Activity:
Within the records below is a range that opens at the line with "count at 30" and closes at the line with "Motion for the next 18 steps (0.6". Return that range word for word, both ends included, and only that range.

Stored dataset items:
*** Begin section ***

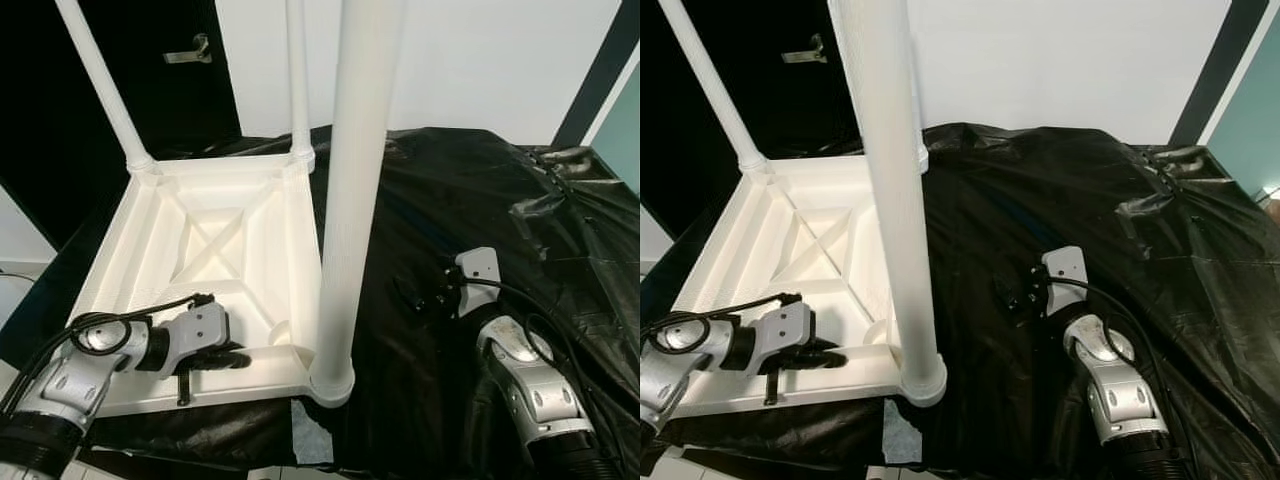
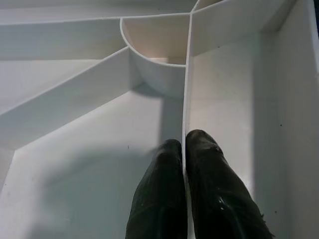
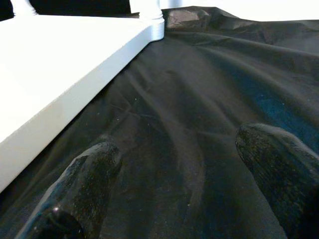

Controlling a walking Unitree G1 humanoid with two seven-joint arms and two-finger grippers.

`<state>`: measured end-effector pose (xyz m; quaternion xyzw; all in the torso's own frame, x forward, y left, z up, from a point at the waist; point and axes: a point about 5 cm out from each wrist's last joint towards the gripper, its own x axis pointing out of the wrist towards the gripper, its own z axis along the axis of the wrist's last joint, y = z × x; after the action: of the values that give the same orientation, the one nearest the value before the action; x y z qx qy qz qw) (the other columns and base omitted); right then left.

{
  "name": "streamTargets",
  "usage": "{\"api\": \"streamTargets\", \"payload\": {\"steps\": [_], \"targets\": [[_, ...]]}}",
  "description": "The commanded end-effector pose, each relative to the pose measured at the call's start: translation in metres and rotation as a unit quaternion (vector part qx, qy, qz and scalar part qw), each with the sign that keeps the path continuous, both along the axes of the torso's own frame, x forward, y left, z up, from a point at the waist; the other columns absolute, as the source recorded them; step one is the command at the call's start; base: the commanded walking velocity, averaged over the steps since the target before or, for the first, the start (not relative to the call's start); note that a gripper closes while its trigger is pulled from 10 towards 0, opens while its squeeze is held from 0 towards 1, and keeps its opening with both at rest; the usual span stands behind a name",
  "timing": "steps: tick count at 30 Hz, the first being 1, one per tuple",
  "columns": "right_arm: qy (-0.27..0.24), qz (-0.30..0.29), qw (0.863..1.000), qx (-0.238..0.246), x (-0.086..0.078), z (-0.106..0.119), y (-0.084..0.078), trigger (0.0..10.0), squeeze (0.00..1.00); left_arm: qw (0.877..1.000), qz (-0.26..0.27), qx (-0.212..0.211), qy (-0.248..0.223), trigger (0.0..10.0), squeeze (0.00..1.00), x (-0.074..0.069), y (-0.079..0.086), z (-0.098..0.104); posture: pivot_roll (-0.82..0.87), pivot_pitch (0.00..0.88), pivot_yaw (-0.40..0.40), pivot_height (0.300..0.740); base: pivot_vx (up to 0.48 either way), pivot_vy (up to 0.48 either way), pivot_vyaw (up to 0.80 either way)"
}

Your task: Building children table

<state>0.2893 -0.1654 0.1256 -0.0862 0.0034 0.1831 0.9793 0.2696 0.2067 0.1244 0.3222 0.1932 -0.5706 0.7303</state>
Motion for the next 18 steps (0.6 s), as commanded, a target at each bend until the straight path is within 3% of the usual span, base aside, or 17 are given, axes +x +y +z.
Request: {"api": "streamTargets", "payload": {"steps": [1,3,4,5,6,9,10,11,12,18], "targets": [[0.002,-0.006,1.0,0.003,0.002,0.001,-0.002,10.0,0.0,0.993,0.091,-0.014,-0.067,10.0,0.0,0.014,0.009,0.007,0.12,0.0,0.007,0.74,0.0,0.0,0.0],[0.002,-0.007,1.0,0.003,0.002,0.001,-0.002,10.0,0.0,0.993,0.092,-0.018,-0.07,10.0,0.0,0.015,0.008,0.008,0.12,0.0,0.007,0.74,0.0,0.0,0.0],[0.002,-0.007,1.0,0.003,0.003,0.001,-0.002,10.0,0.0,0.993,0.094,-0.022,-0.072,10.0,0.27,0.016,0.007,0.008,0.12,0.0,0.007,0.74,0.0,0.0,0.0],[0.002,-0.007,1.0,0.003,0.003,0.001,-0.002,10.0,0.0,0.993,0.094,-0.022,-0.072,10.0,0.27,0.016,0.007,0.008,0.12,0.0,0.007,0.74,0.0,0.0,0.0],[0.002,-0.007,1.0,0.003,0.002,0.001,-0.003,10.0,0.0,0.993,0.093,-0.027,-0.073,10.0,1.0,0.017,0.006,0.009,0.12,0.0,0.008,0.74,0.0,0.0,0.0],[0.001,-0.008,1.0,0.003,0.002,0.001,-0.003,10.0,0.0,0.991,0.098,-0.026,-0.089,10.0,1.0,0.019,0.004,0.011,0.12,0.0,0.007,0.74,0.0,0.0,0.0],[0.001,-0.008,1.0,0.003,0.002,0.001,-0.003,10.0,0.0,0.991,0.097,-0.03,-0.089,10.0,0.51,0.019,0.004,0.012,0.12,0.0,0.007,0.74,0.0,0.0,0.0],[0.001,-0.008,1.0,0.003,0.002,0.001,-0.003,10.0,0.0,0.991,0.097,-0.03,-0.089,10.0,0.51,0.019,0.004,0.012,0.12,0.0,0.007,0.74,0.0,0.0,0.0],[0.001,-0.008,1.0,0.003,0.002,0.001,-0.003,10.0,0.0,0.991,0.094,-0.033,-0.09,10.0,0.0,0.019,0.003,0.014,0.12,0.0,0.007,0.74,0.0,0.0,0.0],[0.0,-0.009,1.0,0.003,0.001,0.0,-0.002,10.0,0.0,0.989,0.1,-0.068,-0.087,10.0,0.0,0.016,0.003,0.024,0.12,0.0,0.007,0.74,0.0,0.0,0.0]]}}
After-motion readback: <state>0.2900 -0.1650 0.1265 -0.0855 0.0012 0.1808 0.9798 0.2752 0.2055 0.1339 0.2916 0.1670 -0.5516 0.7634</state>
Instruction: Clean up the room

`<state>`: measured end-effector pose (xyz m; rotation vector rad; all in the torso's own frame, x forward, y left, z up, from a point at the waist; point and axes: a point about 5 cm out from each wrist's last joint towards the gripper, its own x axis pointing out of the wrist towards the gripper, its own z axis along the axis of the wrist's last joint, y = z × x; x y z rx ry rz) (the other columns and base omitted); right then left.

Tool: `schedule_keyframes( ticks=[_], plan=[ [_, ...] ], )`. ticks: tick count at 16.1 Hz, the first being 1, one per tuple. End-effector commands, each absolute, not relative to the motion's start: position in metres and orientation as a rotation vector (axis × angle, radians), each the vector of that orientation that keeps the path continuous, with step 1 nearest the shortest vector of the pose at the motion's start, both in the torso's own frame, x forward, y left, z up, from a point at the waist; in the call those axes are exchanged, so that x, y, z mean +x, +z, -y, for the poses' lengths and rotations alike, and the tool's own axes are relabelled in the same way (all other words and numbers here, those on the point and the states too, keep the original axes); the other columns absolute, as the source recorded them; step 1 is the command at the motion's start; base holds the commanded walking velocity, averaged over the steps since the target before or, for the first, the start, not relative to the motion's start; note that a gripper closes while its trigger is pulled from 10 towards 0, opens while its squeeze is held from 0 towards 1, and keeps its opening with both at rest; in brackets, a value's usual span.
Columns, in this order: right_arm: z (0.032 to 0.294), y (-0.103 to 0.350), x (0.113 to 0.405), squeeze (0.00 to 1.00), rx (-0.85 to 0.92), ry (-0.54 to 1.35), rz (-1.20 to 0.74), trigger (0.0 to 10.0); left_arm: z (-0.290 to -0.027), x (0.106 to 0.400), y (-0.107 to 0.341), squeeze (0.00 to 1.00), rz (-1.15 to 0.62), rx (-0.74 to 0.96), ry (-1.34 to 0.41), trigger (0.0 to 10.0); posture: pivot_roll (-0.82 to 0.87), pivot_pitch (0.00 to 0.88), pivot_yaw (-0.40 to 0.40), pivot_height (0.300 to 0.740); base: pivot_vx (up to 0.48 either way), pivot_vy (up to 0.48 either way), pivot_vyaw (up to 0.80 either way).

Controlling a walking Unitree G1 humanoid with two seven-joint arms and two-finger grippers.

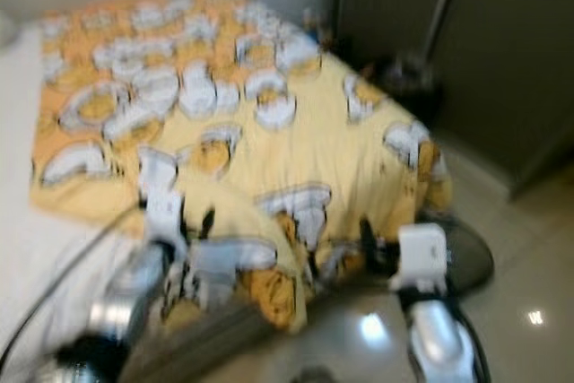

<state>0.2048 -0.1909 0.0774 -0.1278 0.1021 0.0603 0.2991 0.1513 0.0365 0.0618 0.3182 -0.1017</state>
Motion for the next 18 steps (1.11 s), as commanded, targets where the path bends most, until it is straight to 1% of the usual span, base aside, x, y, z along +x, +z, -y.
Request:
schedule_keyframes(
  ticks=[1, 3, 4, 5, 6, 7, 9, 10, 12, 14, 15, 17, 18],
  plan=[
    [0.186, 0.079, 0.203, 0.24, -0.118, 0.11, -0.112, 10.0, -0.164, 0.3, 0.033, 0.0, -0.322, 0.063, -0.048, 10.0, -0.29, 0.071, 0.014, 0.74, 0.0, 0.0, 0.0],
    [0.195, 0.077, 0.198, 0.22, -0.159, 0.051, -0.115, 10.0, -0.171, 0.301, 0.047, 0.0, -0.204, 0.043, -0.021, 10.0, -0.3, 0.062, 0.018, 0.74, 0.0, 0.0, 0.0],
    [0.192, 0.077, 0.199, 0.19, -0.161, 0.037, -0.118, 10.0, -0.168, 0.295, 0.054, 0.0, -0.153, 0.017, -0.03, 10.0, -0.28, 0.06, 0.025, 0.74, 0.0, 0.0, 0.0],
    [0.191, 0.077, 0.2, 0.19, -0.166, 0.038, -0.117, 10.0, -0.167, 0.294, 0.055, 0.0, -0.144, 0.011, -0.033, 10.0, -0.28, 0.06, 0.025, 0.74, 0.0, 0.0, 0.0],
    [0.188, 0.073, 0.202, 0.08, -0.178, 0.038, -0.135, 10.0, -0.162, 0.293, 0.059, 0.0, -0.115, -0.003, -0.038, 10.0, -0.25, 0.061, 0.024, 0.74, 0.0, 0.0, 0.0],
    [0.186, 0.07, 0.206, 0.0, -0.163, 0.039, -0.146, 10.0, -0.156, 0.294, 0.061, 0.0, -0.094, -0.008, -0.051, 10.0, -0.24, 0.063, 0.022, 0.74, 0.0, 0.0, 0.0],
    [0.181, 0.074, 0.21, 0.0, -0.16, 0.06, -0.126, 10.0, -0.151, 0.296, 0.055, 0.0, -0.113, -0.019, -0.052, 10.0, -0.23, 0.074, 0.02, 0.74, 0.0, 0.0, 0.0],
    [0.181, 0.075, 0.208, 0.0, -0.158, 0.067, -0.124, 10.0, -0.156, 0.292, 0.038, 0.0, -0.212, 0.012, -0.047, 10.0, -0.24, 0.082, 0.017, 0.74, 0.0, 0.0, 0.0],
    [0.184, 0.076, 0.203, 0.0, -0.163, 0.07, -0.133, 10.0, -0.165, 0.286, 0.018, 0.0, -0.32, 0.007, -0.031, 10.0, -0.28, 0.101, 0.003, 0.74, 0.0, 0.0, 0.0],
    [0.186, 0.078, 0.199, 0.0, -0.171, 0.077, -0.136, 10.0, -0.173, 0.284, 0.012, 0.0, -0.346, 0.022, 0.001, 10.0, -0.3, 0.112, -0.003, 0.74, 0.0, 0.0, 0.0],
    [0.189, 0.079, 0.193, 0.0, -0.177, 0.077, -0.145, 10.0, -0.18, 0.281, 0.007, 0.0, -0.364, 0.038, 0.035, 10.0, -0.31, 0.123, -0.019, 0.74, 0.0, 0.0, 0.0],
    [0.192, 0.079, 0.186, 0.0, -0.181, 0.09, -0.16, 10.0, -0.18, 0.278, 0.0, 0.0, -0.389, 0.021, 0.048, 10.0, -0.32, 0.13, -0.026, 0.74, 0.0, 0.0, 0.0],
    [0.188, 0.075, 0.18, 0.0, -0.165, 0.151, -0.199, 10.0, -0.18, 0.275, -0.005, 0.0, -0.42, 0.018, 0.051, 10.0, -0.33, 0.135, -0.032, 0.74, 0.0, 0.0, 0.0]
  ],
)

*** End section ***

Result:
  "timing": "steps: tick count at 30 Hz, the first being 1, one per tuple",
  "columns": "right_arm: qy (-0.27..0.24), qz (-0.30..0.29), qw (0.863..1.000), qx (-0.238..0.246), x (-0.086..0.078), z (-0.106..0.119), y (-0.084..0.078), trigger (0.0..10.0), squeeze (0.00..1.00); left_arm: qw (0.877..1.000), qz (-0.26..0.27), qx (-0.212..0.211), qy (-0.248..0.223), trigger (0.0..10.0), squeeze (0.00..1.00), x (-0.074..0.069), y (-0.079..0.086), z (-0.098..0.104); posture: pivot_roll (-0.82..0.87), pivot_pitch (0.00..0.88), pivot_yaw (-0.40..0.40), pivot_height (0.300..0.740); base: pivot_vx (up to 0.48 either way), pivot_vy (up to 0.48 either way), pivot_vyaw (up to 0.80 either way)"
}

Your task: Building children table

<state>0.2893 -0.1654 0.1256 -0.0862 0.0034 0.1831 0.9793 0.2696 0.2067 0.1244 0.3222 0.1932 -0.5706 0.7303</state>
Motion for the next 18 steps (0.6 s), as commanded, a target at each bend until the straight path is within 3% of the usual span, base aside, or 17 are given, axes +x +y +z.

This finishes the response to the exercise.